#WTF Elasticsearch: Phrase "windows 7" not found

What's going on? A simple search for "windows 7" doesn't return an expected document. And for sure: The document fields contain the phrase with the popular operation system. What's the issue here?

Let's have a look. We are doing a simple match_phrase query like this:

match_phrase 'windows 7' query

No results. However the JSON content of the available document looks fine:

{ ..... "_source": { "_docType": "jobs", "header": "IT-Support (m/w)", "url": "https://www......", "mainContent": """ Für unseren Standort in München suchen wir ab sofort Mitarbeiter/-innen für den **IT-Support (m/w)** ....... - Erfahrung mit den Betriebssystemen (Windows 7, Linux) ....... """ } ..... }

First guess: Do we use the "Length Token Filter" in our Analysis Chain? I just remembered that we configured it for some fields to eliminate undefined one letter tokens. A check with the GET jobpushy/_analyze { "analyzer": "default", "text": "windows 7" } shows that the tokenizing works as expected: { "tokens": [ { "token": "windows", "start_offset": 0, "end_offset": 7, "type": "word", "position": 0 }, { "token": "7", "start_offset": 8, "end_offset": 9, "type": "word", "position": 1 } ] }

The problem

Could the bracket be the problem?

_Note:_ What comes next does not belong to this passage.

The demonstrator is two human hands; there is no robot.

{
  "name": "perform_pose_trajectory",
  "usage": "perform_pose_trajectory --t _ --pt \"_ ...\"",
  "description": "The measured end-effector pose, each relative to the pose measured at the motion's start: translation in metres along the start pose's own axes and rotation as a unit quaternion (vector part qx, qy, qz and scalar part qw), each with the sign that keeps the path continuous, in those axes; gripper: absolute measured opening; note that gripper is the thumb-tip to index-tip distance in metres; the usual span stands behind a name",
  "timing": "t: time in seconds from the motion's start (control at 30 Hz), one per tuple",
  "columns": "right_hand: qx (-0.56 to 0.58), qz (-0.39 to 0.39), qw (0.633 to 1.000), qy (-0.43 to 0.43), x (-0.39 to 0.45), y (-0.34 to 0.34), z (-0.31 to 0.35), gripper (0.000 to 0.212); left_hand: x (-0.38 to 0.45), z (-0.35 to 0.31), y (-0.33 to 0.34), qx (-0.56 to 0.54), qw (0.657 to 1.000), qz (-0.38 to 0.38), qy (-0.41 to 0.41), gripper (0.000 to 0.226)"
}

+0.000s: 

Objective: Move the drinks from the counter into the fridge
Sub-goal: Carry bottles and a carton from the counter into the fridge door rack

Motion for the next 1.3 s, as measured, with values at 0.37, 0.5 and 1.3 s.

Trying GET jobpushy/_analyze { "analyzer": "default", "text": "(windows 7" } leads to: { { "tokens": [ { "token": "(windows", .... }, { "token": "7", ..... } ] }

Ok, that's unexpected. The "(" is part of the token. That's the reason why "windows 7" is not matching. Instead "(windows 7" would match. What did we do wrong?

The solution

It becomes apparent that our tokenizer definition of the index is buggy. We don't use the standard tokenizer because it doesn't make sense for some IT terminology (e.g. node.js, .NET). We are using a self-defined pattern for tokenizing. The solution is to add the brackets to the tokenizer pattern. Simplified something like this:

{ "tokenizer": { "jobpushy_tokenizer": { "pattern": """,|;|:|\s|-|/|\(|\)""", "type": "pattern" } }

About the #WTF posts on this blog:
These are short articles that show simple solutions to problems that lead to a headache in the first place. This serves two goals: 1.) Remembering the solution (and own stupidity) for the next time 2.) Helping other people with similiar problems.